1. Install anti-virus software. Many options are available in
local retail stores, and online.
Users that have a reliable, persistent connection to the Internet may
wish to consider products from vendors such as Trend Micro which update themselves automatically at regular
intervals to optimize virus protection while reducing manual maintenance
tasks (these types of products often have an annual fee associated
with them, but some are free for qualifying users).
2. Update virus definition files regularly. Hundreds of viruses are discovered each month, so you'll want to be protected. These updates should include at a minimum the product's virus signature files.

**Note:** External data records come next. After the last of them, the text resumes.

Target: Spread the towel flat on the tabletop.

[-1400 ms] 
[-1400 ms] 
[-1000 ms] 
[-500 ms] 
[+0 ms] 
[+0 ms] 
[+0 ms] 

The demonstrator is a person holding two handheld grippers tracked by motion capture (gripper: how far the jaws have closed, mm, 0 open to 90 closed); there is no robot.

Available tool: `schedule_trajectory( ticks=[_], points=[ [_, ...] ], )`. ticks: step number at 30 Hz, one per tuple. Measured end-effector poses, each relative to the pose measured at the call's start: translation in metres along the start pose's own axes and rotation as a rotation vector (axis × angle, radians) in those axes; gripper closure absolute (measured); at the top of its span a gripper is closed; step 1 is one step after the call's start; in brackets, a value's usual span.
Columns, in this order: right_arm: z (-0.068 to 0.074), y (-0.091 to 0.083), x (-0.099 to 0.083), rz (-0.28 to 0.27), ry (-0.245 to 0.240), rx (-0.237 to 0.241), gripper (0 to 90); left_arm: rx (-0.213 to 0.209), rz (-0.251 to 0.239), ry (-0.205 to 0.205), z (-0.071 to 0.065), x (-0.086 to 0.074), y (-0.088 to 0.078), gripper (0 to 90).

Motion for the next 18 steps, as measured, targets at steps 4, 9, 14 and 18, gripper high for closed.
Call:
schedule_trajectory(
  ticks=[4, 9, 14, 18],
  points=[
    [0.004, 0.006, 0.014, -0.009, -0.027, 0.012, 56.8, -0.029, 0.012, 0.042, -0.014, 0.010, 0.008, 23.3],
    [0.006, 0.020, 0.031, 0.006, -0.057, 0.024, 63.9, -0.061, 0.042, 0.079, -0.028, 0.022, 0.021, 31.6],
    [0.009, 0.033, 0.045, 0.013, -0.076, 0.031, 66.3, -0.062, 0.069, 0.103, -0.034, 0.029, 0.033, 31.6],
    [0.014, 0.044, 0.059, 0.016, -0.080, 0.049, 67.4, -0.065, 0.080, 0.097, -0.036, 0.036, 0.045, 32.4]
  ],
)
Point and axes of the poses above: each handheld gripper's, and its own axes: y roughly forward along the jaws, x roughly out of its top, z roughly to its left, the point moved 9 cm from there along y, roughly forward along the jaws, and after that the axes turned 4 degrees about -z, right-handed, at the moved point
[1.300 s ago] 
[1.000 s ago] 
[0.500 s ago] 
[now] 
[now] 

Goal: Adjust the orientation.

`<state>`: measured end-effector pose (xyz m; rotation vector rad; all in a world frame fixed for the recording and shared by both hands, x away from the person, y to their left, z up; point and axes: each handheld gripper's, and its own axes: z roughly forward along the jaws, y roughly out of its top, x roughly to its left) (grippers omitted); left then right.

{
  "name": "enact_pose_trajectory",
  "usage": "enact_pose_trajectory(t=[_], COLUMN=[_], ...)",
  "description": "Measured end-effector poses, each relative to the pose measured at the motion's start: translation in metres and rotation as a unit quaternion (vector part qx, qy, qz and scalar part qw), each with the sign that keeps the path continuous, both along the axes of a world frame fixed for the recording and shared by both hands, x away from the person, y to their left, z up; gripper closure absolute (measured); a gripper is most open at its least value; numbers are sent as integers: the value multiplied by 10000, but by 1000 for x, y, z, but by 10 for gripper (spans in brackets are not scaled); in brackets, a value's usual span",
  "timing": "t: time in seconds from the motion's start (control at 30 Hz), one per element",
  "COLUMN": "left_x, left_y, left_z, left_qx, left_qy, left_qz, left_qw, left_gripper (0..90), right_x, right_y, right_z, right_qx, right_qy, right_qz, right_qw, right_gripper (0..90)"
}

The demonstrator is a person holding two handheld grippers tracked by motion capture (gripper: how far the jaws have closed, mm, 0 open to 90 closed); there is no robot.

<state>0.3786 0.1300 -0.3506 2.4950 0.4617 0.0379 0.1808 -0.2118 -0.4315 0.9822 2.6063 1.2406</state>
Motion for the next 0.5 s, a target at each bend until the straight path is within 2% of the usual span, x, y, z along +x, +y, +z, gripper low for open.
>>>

You may also need to update the product's scanning engine as well.
3. Do not open any files attached to an email from an unknown, suspicious or untrustworthy
source. Do not open any files attached to an email unless you know what it is, even if it appears to come from a dear friend or someone you
know. Some viruses can replicate themselves and spread through email. Better be safe than sorry and confirm that they really sent it.
4. Do not open any files attached to an email if the subject line is questionable or
unexpected. If the need to do so is there always save the file to your hard drive before doing so.
5A. Be aware of and delete (don't forward) virus hoax emails.
What's a virus hoax email? A virus hoax email is an email
that tells you about a file on your system that you need to delete
ASAP, the email claims the file is a file related to a known
virus. Problem is that these virus hoax emails usually tell
you to delete a file that your operating system or other popular
software requires to run properly. Next time you go to start
up your computer or fire up your favorite application you could
find that it will not run, and all because you deleted a
virus-free file! Read
5B. Delete (don't forward) chain emails and junk email. Do not forward or reply to any to them. These types of email are considered spam, which is unsolicited, intrusive mail that clogs up the network.
6. Do not download any files from strangers.
7. Exercise caution when downloading files from the Internet. Ensure that the source is a legitimate and reputable one. Verify that an anti-virus program checks the files on the download site. If you're uncertain, don't download the file at all or download the file to a floppy and test it with your own anti-virus software.
8. Back up your files on a regular basis. If a virus destroys your files, at least you can replace them with your back-up copy. You should store your backup copy in a separate location from your work files, one that is preferably not on your computer.
9. When in doubt, always err on the side of caution and do not open, download, or execute any files or email
attachments. Not executing is the more important of these caveats
10. Keep e-mail clients updated. Asking users to apply the latest security patches (if applicable) to their respective email clients may also reduce the risk of virus infections in your office. We are aware of multiple patches for Microsoft Outlook in particular.
11. Keep web browser(s)/operating systems updated. Updates and patches for browsers/operating systems resolve known security holes that, when left open, can allow lead to exploits of the security holes. In theory, these exploits could lead to viruses being passed to a system.
12. Alert users to contact the system administrator when viruses are
found. Usually when an anti-virus application finds a virus it will prompt the user. The user has the option to take a variety of actions. We recommend that users contact the system administrator when viruses are
detected so that the administrator may take appropriate action.
13. Do not allow foreign computers to connect to your network, unless they are clean of
viruses. Make certain that any computers connected to the network are running AV software, are properly configured, and are using the latest virus definition files. Viruses can travel over the network to open network shares.
14. Consider a global anti-virus scanning application. There are applications that scan all incoming TCP/IP packets for virus strings. These applications act much like a firewall, but trap viruses rather than unwanted port connections. These applications usually run between a firewall/WAN and the proxy server/LAN.